After that we made our first attempt (of several) to get to the Griffith Observatory. There is at the time I’m writing this, free parking down at the Greek Theater (known as just The Greek to the locals, from what I can tell) on days when there isn’t going to be a show and then a shuttle up to the observatory. And, of course, there was a show that day. So we drove up the hill and discovered that the parking lot was much smaller than I remember. We drove past and right back down the hill. There are parking spaces on the way up and down the hill, as well, but I’m not a confident enough driver (particularly in a rental car!) to parallel park on a hill with a big line of people ahead of and behind me.

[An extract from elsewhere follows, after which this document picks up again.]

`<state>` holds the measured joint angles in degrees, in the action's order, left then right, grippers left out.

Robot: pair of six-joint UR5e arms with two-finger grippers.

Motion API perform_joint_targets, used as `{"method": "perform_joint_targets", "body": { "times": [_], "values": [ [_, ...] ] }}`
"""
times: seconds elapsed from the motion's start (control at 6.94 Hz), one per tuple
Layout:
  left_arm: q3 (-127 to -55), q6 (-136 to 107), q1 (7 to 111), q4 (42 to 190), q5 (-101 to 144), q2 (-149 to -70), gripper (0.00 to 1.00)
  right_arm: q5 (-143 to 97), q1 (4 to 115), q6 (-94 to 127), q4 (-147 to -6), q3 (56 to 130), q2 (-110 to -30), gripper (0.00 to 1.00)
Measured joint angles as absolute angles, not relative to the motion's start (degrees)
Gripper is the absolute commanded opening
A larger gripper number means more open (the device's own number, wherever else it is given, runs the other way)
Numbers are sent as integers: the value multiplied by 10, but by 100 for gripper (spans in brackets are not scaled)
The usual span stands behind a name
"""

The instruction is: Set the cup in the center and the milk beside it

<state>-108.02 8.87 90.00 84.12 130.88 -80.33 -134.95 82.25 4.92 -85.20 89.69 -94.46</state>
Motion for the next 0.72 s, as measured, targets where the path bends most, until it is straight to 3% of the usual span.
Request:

Marilyn Monroe's Grave, 2017

Marilyn Monroe’s Grave, Westwood Village, 2017. Notice that the stone is a different color. I’m not sure if that is the original color of the stone, or if it’s discoloration from the cleaning supplies they use to remove the lipstick marks. None of those lip prints are mine.

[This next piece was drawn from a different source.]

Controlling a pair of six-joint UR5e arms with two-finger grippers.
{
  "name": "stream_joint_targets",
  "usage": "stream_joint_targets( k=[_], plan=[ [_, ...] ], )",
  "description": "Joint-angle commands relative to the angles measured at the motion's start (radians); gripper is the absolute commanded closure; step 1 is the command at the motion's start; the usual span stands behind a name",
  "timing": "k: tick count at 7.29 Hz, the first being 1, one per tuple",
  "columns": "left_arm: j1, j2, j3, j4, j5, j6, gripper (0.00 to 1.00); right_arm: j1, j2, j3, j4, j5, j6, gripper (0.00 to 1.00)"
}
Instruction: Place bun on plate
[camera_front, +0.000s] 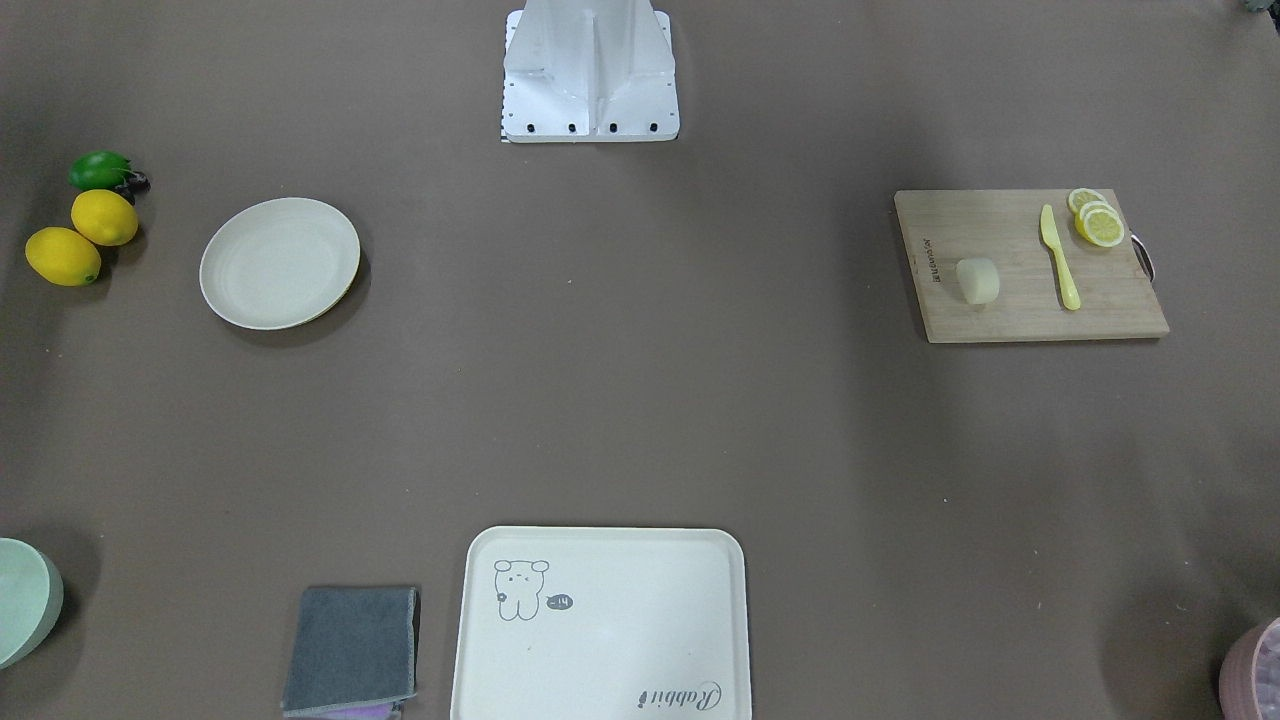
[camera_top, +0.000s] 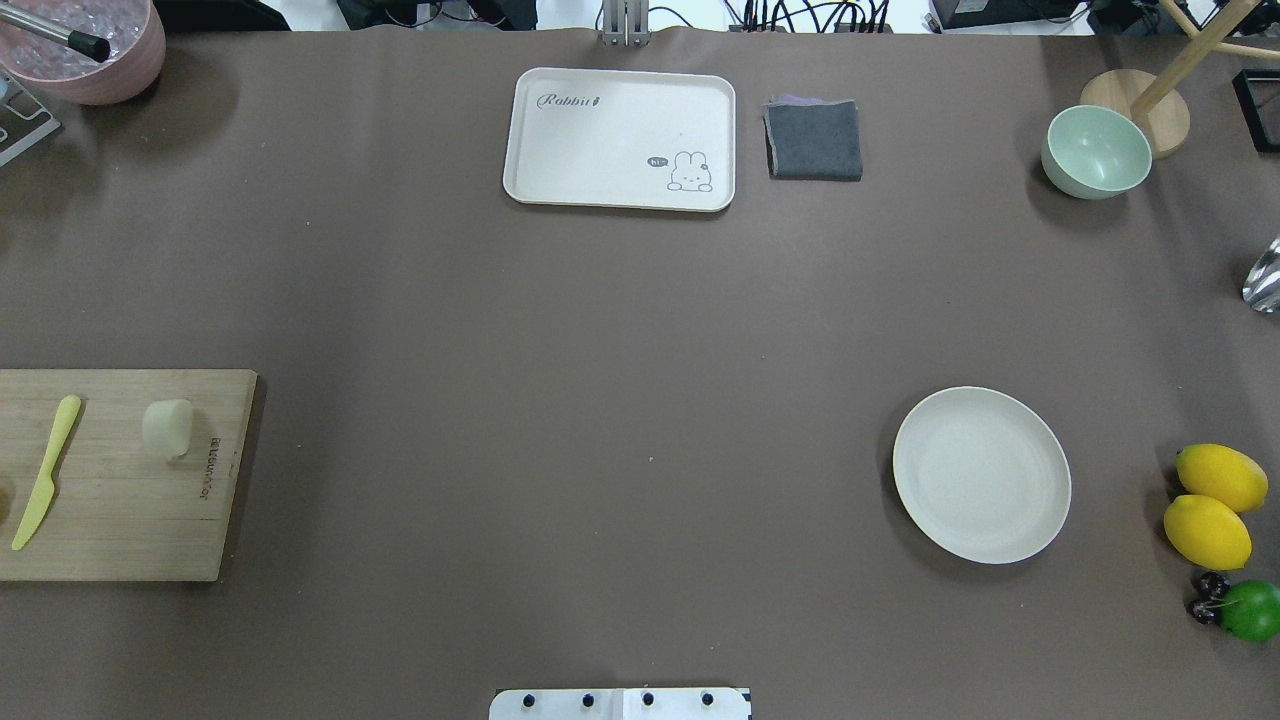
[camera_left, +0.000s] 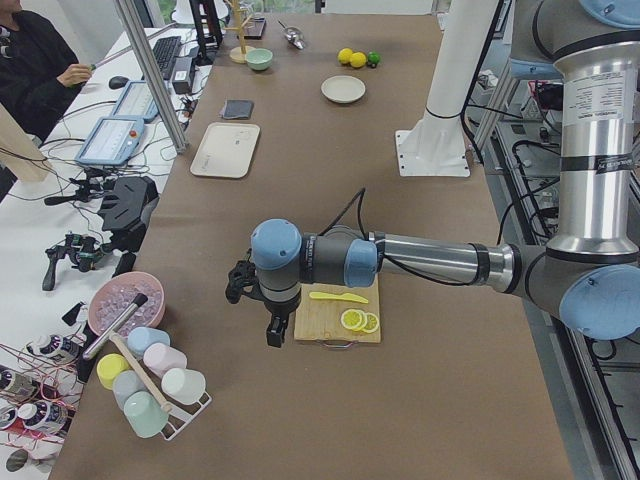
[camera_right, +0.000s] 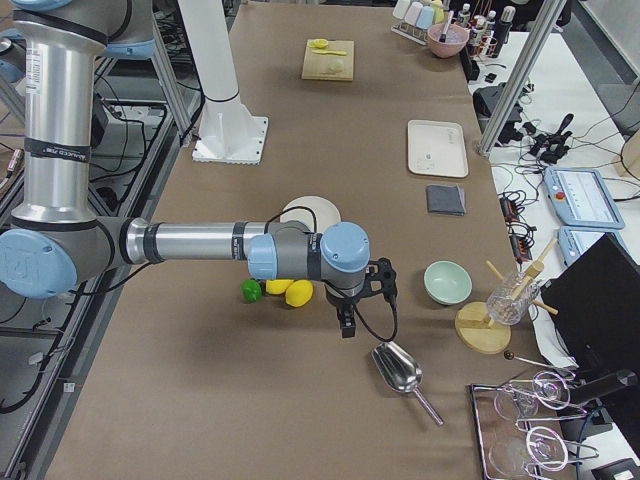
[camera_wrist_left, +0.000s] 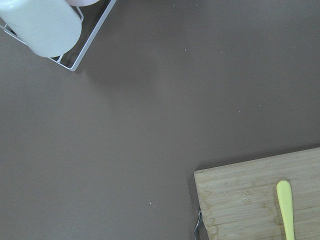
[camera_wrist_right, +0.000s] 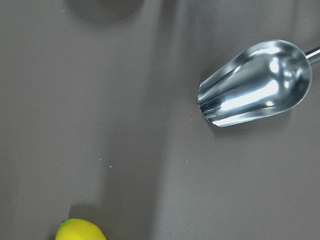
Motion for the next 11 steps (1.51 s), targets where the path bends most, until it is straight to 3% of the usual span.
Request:
stream_joint_targets(
  k=[1,3,5,6,8,11],
  plan=[
    [0.002,0.026,-0.026,-0.033,-0.002,-0.017,0.02,-0.051,-0.003,0.004,0.004,0.068,0.058,0.00],
    [0.002,0.026,-0.026,-0.034,-0.082,-0.136,0.02,-0.188,-0.003,0.018,0.113,0.062,0.265,0.00],
    [0.018,0.055,-0.015,-0.144,-0.080,-0.158,0.02,-0.389,-0.001,0.016,0.340,-0.020,0.635,0.02],
    [0.025,0.073,-0.013,-0.189,-0.078,-0.157,0.02,-0.466,-0.003,0.014,0.451,-0.051,0.771,0.08],
    [0.045,0.075,0.008,-0.215,-0.077,-0.175,0.02,-0.575,-0.006,0.014,0.554,-0.055,0.826,0.26],
    [0.046,0.074,0.017,-0.215,-0.077,-0.178,0.02,-0.709,-0.003,0.011,0.585,-0.143,0.858,0.27]
  ],
)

We headed towards Westwood Village Memorial Park to pay our respects to Marilyn Monroe next. Alex and I had watched Some Like It Hot (and again with the Amazon links) before we left so that he could see why I wanted to visit her grave so badly. I don’t really wear makeup at all, and I totally considered bringing a lipstick so that I could kiss her grave. I chickened out, but I made sure to “tell her” that I considered it, despite it being terribly out of character for me. Mental illness sucks. There’s no way that Monroe could possibly have known that 50-some years after her death, people would fly hundreds or even thousands of miles to visit her and even if she had known, since, as the saying goes, depression lies, it probably would never have made any difference.

Well, that was cheerful.

By the time we got done saying hi to Marilyn Monroe, it was too late to make it to the La Brea Tar Pits. Well, I’m pretty sure that Hancock Park was open, but the museum closes at 5:00 pm and we were at Westwood Village until 5:05.

So, instead, we made what is my fourth (and Alex’s second, unless you count the trip when I was pregnant with him) trip to the Universal City Walk and, as has been our tradition, we ate dinner at the Hard Rock Cafe. This, being our first discrete destination (I mean, I guess that cemeteries count, but I don’t know if there is a huge demand for blog posts about cemeteries), will get its own blog post.

*For my mom’s birthday one year we went to see Debbie Reynolds perform. One of the lines in her patter was something to the effect of how she knew we were all there because we thought “let’s go see Debbie before she dies.” For some reason, that memory returned soon after her, fortunately not too untimely (84 is a respectable age), passing.